Era elegante sin esfuerzo, sofisticado sin alarde, nostálgico sin concesiones. Su swing tenue, casi transparente, figuraba una vela encendida en una habitación que ya se está quemando. Ninguno de los otros —absolutamente ninguno— logró hacer tanto ruido emocional con tan poco volumen.
Mientras el mundo del jazz corría desbocado, dominado por la velocidad incisiva del bebop, él se atrevió a lo impensable: desacelerar. Introdujo un sosiego clásico, a modo de bálsamo, en medio de tanto vértigo. Mientras los demás soltaban ráfagas, él respondía con acordes suspendidos que desarmaban la gramática jazzística desde adentro.
Cuando tocó con Miles, llevó el quinteto a la sala íntima del cielo. Kind of Blue sin Bill Evans es como una carta de amor sin signos de puntuación: posible, pero algo se pierde. Miles lo admiraba, pero jamás se lo dijo como debía. Y Bill lo entendió, porque sabía leer lo que no se dice, especialmente cuando duele.
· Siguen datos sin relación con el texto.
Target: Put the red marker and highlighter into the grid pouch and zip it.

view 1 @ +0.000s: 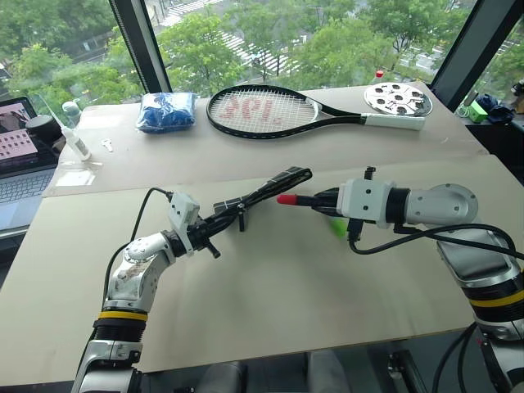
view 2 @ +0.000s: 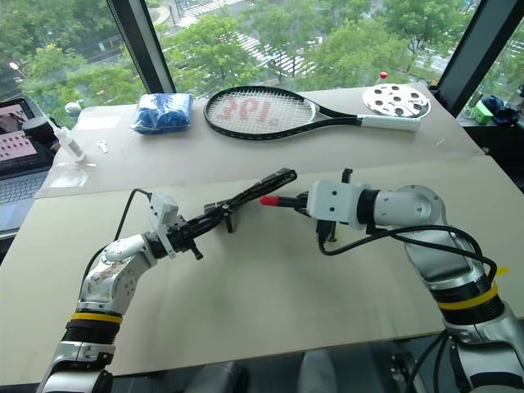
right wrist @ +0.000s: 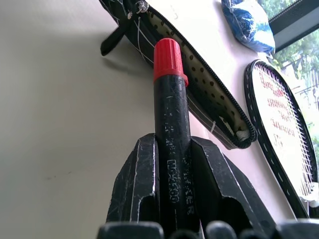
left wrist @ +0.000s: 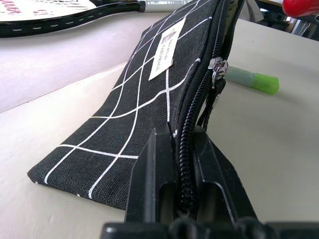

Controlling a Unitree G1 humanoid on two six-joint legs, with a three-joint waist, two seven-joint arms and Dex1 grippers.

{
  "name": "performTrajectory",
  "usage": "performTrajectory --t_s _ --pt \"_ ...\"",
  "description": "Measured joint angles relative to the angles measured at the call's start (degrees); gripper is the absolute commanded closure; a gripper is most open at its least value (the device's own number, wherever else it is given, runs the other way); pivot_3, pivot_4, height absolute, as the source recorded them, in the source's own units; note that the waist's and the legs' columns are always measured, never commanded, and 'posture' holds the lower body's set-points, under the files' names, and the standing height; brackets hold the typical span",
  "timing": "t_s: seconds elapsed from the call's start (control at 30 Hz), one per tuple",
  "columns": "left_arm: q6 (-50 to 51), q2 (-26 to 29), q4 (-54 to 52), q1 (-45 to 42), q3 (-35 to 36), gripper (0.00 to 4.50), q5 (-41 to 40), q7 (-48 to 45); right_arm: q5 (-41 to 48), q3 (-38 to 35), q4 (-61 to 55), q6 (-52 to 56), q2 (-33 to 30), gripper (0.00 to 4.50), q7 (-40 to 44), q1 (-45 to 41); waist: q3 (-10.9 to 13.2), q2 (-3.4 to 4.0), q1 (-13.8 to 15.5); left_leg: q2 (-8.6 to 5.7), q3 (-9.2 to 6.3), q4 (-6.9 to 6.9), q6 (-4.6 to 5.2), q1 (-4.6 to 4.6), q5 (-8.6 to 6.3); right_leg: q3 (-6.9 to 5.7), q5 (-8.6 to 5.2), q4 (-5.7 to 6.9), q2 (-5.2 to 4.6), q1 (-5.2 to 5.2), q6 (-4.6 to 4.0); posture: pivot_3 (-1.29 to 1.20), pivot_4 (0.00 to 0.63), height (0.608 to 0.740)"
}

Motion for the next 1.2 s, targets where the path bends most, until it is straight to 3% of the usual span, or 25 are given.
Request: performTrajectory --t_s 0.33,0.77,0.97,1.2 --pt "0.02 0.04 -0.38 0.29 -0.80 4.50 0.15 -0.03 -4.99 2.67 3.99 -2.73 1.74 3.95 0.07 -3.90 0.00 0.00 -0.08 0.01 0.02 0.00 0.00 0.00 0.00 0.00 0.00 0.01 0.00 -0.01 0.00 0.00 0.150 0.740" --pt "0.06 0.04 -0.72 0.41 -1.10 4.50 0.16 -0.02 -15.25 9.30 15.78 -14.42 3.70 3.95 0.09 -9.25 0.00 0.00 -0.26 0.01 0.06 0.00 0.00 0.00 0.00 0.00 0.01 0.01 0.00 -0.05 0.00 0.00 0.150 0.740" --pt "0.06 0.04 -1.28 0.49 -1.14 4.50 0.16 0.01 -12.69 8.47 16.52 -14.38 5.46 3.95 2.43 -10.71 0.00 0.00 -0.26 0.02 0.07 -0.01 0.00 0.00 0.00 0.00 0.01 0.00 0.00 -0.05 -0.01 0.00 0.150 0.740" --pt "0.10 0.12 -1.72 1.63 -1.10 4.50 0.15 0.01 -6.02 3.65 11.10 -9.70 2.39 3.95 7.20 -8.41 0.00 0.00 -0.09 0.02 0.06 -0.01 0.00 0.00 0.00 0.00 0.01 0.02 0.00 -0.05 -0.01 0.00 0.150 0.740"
No dejó escuelas, tan solo cerró la puerta detrás de él. Waltz for Debby es la infancia traducida al piano: dulce e imposible de sostener, ligeramente fuera del tiempo, de toda lógica terrenal. Sus tríos no eran simples músicos tocando juntos; eran dioses que se escuchaban entre ellos. En Explorations y Sunday at the Village Vanguard, con Paul Motian y Scott LaFaro, cada arpegio era un gesto deliberado; cada pausa, una forma de quedarse.
Vivió en voz baja, pero con convicción. Nunca gritó una verdad, pero las dejó todas caer en el piano. Sus adicciones no fueron excesos, sino resignaciones organizadas. Perdió a quienes más quiso —LaFaro, el que más—, y siguió tocando como si cada pérdida afinara un poco más su tristeza.
Murió con el piano todavía elegante. Fue el único capaz de hacer que el jazz pasara sin necesidad de escándalo.